Directions for this task:
Copy, exactly and without additions, every line in the records below from the one holding "Labels of position" through the one holding "Assume fill-rule evenodd for every path.", both ends included.

Data to process:
::::

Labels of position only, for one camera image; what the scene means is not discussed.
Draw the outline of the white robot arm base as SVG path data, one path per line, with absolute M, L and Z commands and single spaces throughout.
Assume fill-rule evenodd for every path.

::::

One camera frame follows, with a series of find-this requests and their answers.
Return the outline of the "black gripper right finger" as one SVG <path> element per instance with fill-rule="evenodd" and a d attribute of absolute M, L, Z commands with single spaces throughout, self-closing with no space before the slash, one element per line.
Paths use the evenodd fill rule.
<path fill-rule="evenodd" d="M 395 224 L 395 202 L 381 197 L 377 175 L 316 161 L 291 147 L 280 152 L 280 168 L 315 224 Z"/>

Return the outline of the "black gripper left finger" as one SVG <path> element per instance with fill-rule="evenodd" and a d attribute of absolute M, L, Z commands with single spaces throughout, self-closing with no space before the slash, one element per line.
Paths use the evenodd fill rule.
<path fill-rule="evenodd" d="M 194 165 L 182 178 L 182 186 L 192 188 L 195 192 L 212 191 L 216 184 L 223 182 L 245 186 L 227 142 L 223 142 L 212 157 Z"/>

::::

Exercise result:
Labels of position only, for one camera image; what the scene means is not discussed.
Draw the outline of the white robot arm base as SVG path data, one path per line, with absolute M, L and Z commands and single spaces throughout.
Assume fill-rule evenodd for every path.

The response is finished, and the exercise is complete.